Ok….got all that? Whew….Yes I know alot to read….but loads of important points. Let’s summarize:
  • The Inuit ate a diet high in meat and fat, low in fruits and vegetables and still had low rates of heart disease and cancer (sadly only recently when more modernization came to them in the form of convenience stores, soda and other processed foods did you see the illnesses start to increase. Once sugar came to them….things went sour)
  • Their meat they ate was completely different from the meat you are eating. Theirs was wild, fresh, sometimes raw, seal and other animals that you are probably not going to eat. Not to mention they also ate the organ meats, which again….most people are not going to do. Because the animals were wild they were also not fed grains, contained good amounts of Omega 3s and low amounts of Omega 6s…the opposite of modern meats.
  • Their meat was actually low in saturated fat and more monounstaturated….completely different from the meat profile of fattened cows on grains (very high in saturated fats and loaded with omega 6s….proinflammatory).
  • Their meats were high in Omega 3s (anti-inflammatory) and overall diet was more a 1:1 ratio of omega 3s to 6s (unlike todays ratio of about 1:25(+) of omega 3s to 6s)
So although we are not about to move to the great white north and eat raw whale blubber, we can use the knowledge of the Inuit and take home the following lessons (and you will see many familiar things below)
  • Eat a diet of moderate protein (make sure you are eating with fat and not going overboard, for most this is not an issue as even a high amount of 1g/lb of bodyweight is still usually 30% of total calories)

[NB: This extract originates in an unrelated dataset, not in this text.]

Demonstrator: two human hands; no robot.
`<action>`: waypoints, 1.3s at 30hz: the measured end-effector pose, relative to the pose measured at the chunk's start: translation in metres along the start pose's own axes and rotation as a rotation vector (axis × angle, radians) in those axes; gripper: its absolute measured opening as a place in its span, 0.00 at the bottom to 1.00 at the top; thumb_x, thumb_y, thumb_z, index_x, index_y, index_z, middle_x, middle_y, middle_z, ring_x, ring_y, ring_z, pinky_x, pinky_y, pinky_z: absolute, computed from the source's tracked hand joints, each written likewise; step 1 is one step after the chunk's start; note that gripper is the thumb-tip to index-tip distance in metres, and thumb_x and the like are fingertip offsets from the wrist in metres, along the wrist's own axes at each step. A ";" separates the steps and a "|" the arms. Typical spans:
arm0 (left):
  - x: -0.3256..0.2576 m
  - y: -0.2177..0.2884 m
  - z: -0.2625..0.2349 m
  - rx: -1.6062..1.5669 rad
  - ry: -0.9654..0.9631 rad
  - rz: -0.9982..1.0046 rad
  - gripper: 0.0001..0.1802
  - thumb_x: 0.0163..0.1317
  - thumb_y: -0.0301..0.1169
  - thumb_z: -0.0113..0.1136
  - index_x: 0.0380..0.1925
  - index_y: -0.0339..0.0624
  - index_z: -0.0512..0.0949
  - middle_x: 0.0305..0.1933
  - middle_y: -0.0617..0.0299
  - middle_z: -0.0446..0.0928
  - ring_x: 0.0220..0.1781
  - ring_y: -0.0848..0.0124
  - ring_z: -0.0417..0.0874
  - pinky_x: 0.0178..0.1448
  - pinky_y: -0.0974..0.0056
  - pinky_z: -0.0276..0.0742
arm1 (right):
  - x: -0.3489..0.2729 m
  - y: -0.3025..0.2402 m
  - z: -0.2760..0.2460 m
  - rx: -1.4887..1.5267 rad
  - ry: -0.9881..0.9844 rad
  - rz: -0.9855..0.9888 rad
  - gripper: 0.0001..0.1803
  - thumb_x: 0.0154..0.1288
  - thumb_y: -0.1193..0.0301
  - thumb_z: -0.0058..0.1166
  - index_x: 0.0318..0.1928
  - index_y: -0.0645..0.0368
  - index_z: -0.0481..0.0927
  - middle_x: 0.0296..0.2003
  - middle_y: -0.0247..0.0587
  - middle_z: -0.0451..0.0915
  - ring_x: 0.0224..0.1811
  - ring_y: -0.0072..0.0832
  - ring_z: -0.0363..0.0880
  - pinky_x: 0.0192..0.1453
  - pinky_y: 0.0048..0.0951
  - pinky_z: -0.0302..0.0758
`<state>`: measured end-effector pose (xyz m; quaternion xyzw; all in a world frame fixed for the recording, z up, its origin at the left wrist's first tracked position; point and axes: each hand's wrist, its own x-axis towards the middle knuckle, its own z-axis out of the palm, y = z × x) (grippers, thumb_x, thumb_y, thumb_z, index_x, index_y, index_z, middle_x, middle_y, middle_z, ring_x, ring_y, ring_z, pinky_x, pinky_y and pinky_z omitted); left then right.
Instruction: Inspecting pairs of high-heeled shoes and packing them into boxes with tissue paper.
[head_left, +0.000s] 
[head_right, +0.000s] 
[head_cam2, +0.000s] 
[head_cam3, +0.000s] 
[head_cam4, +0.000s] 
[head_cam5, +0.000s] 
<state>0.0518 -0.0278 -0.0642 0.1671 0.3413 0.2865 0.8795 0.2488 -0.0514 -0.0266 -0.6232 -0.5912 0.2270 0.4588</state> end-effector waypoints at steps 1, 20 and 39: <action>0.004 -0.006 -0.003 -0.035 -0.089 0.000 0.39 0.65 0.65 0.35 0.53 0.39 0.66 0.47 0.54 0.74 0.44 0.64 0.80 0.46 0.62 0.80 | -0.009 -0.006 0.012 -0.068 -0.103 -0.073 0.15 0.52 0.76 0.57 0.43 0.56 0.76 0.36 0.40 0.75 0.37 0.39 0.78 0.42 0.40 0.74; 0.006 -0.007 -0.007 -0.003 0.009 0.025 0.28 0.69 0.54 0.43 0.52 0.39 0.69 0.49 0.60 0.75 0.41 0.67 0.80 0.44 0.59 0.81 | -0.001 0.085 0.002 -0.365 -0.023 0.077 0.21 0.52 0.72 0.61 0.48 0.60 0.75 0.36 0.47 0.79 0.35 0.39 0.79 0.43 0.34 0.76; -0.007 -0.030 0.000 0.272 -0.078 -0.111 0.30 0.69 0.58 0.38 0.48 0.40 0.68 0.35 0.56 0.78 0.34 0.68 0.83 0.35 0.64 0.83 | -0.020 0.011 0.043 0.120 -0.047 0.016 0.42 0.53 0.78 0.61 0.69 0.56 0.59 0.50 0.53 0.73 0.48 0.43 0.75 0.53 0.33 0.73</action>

  • We are not eating seals or their organ meats, so get your fruits and vegetables (as we need them for sources of vitamins that are not in our meats)
  • Have plenty of healthy fats including: some sat fats (but again look at how little sat fat the Inuit actually ate vs how much was monounstaturated), MUFA (Monounsaturated Fatty Acids like X-Virg Olive Oil). Even watch your sources of sat fat (see below), as most is very high in proinflammatory Omega 6s from grains/veg oils.
  • Take some fish oil (Omega 3s) to help balance the Omega 3:6 ratios (most people probably need about 3g a day of EPA/DHA….about 2-3 teaspoons of fish oil). Some may need less, but that would mean their diet is already low in Omega 6s….which are everywhere nowadays!
  • Lower dietary sources of Omega 6s including high fat grain fed beef/meats/eggs. Try for lean beef/meats (Omega 6s are in the fatty parts), Omega 3 eggs, or Grass Fed Beef (but be warned…even if it is says grass fed it doesn’t mean it is 100% grass fed…so read your labels carefully)
  • Inflammation = increases in heart diseases and cancers….so get rid of the big evil inflammation messengers of Omega 6s/Veg Oils (excess PUFAs), Sugar and Trans Fats. Get rid of those 3 and you will go along way to increasing your longevity and health.
I’m also guessing that their low stress lifestyle, low exposure to environmental toxins, daily active lifestyle (they didn’t wear HR monitors and go do “cardio”), adequate sleep/rest, strong community and family ties also contributed greatly to their health, longevity and happiness!